> **Problem details**
Count how many lines in the data below include "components". Answer with the number only.

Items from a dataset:
****************

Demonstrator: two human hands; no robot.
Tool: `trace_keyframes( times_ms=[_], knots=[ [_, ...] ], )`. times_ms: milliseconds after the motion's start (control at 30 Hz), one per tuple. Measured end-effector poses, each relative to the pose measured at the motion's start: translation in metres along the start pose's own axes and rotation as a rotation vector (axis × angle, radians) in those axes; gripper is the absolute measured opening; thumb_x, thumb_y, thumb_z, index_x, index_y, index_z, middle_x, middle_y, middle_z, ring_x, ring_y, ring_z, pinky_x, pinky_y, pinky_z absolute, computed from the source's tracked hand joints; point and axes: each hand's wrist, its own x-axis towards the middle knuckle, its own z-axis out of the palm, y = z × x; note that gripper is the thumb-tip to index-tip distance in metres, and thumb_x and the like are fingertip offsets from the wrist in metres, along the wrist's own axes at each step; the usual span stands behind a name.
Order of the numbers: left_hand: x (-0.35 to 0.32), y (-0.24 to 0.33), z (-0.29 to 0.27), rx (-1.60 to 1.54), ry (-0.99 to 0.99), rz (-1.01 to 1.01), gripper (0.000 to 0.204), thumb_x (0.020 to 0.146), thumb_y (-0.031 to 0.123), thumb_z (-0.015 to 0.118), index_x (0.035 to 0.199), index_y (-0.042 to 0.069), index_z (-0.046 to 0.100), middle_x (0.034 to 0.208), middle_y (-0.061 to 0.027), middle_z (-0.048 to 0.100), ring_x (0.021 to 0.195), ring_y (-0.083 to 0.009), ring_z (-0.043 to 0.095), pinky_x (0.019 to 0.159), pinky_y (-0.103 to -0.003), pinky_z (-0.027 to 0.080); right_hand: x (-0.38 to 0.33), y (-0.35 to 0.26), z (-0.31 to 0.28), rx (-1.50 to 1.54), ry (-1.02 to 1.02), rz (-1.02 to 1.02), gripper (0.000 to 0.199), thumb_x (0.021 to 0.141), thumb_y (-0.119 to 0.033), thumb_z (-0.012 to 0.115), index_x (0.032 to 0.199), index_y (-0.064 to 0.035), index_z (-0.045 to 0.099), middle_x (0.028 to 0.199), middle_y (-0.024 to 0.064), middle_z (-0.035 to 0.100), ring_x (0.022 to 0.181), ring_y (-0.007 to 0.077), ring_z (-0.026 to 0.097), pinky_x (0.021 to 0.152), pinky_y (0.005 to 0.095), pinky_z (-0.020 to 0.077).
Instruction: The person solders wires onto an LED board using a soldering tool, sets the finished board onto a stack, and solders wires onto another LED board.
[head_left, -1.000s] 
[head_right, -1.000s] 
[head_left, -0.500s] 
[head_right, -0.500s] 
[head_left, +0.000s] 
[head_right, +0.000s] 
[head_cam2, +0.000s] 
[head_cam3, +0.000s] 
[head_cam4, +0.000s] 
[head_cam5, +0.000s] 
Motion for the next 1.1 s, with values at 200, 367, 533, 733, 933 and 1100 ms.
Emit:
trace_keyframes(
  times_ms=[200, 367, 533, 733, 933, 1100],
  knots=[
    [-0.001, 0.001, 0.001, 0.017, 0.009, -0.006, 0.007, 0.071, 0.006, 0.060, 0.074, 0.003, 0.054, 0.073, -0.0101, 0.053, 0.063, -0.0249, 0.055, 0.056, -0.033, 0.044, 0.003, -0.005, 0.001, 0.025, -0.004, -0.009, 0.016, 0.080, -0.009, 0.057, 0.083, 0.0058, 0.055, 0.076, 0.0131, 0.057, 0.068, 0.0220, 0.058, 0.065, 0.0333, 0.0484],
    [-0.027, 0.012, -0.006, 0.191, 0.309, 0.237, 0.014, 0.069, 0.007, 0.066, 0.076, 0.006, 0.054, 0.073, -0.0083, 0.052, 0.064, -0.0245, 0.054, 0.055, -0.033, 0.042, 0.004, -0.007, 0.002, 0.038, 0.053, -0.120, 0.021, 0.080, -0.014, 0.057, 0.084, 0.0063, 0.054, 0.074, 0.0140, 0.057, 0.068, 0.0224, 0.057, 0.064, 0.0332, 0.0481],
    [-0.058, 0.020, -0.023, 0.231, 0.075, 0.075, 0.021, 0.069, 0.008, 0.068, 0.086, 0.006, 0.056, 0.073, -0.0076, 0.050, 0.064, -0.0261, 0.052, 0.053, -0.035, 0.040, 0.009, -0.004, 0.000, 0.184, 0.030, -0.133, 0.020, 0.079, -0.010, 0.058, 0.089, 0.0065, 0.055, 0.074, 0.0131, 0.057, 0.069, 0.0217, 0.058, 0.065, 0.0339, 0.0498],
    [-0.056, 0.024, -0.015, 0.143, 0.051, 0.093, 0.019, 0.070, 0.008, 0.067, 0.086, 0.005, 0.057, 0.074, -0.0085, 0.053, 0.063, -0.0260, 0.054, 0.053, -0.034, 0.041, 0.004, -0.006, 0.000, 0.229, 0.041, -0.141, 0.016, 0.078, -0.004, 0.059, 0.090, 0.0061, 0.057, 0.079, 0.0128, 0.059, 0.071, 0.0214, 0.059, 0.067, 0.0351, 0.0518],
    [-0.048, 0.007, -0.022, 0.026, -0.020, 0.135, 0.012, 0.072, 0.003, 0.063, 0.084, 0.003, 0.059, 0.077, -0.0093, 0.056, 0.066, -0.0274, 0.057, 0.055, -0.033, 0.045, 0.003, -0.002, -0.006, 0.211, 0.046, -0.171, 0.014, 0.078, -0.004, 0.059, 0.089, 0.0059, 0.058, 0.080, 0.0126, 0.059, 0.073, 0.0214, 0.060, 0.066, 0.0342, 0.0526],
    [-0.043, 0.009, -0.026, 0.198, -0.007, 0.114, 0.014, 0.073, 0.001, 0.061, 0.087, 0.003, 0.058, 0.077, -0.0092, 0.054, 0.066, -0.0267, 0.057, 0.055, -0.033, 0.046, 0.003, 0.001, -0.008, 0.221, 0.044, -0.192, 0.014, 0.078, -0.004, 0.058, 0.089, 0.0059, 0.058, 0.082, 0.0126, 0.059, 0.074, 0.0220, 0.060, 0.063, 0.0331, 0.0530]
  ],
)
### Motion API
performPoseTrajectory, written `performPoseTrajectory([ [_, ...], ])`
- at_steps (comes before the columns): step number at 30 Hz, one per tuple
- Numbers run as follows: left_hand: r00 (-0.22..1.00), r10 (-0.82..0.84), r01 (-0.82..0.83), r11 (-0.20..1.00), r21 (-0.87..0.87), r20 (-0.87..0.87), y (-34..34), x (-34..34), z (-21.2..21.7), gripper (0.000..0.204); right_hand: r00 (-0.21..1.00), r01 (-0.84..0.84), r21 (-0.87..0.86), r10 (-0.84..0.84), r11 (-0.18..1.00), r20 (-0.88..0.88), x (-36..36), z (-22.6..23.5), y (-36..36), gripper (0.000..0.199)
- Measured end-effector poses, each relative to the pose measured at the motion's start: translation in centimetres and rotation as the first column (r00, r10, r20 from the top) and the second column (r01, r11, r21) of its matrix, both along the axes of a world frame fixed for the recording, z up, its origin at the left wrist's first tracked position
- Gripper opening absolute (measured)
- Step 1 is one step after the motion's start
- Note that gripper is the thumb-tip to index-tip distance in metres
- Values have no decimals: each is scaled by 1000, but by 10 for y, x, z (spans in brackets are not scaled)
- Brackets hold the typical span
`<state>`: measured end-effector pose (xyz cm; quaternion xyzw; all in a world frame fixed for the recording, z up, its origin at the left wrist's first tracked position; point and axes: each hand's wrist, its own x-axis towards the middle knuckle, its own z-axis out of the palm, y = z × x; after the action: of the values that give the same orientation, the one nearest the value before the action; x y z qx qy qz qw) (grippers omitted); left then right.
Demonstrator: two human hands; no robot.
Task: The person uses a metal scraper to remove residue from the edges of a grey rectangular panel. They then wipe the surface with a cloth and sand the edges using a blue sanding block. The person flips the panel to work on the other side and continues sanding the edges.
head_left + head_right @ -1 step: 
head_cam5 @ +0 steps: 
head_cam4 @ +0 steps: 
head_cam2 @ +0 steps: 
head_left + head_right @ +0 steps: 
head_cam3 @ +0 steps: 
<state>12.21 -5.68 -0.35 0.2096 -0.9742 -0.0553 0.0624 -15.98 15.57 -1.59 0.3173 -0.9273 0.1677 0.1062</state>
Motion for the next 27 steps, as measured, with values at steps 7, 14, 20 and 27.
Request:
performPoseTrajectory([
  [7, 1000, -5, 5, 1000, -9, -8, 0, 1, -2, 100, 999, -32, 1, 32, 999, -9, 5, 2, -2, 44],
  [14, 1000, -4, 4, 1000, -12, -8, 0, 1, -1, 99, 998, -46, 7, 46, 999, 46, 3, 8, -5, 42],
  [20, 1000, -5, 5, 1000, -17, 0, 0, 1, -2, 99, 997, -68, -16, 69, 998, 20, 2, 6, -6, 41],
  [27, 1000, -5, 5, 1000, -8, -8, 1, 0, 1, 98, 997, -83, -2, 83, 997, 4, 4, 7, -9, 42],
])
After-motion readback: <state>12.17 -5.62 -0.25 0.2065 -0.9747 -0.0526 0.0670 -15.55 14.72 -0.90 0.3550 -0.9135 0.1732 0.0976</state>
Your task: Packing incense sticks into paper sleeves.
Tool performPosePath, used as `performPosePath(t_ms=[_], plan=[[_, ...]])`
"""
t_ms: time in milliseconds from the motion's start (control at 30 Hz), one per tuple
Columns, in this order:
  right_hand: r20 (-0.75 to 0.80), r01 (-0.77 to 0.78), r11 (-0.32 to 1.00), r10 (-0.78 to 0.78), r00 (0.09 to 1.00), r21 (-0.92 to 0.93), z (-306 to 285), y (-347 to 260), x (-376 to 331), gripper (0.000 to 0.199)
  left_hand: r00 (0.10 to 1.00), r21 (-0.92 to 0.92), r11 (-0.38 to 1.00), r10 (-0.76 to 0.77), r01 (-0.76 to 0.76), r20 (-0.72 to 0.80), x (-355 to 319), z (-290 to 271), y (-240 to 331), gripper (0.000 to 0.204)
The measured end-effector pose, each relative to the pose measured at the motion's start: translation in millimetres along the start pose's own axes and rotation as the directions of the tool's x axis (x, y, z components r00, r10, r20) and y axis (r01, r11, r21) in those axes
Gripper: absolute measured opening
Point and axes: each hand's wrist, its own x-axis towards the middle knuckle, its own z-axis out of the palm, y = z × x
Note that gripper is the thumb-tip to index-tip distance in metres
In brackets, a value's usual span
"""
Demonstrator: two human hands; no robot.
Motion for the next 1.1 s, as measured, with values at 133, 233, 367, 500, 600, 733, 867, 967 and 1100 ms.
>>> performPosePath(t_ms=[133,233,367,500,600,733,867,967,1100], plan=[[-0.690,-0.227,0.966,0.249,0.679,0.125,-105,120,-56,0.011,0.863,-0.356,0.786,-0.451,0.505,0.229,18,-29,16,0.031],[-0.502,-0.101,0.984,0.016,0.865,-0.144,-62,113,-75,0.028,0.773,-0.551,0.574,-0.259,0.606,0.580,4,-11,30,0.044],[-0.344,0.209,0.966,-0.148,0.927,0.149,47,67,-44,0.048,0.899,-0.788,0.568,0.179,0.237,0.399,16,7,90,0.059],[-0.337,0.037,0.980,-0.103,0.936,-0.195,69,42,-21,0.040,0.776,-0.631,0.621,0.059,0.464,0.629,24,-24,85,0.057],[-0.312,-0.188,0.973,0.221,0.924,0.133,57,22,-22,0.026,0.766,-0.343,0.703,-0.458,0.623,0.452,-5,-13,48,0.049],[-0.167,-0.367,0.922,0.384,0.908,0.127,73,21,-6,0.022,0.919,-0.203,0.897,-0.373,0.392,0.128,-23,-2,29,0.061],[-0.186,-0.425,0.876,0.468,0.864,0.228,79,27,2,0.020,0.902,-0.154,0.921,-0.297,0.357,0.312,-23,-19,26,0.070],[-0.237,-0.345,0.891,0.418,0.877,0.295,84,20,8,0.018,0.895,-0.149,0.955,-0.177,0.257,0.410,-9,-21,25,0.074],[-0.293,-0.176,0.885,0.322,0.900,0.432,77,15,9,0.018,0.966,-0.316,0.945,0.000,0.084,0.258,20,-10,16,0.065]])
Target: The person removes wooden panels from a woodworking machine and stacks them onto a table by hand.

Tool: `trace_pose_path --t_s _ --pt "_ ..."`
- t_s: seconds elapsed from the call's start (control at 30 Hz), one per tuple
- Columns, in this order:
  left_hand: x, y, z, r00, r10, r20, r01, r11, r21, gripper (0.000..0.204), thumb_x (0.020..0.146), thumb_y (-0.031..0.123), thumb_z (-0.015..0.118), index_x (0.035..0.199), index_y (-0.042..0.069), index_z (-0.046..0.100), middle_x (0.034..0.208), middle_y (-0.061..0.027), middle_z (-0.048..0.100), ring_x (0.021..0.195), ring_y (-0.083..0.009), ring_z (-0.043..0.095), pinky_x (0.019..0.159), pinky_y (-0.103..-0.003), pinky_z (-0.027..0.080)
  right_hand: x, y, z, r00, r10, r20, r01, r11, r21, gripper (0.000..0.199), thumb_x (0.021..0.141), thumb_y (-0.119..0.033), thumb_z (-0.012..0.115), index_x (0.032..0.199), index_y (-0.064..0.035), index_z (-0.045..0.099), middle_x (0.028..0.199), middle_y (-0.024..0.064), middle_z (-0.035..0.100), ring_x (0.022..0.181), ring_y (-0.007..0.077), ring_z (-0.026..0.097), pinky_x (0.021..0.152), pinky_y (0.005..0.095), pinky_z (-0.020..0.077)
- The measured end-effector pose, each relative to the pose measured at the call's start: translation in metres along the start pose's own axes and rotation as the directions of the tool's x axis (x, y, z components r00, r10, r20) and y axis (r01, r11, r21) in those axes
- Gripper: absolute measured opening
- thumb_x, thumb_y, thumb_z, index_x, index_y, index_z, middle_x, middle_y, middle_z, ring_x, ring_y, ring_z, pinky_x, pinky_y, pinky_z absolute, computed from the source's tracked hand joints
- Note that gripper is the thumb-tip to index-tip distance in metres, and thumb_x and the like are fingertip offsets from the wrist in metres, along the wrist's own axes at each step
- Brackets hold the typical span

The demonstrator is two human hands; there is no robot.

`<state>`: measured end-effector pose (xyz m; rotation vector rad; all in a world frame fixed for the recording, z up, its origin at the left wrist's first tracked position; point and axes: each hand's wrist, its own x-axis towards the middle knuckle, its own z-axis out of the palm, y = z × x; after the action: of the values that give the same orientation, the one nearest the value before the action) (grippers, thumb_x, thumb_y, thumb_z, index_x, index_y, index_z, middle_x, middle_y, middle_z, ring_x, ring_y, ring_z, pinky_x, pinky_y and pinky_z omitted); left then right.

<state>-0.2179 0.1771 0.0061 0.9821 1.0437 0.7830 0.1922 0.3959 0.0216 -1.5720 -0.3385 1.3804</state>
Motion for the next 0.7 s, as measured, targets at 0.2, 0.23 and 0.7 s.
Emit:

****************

> **Answer box**
2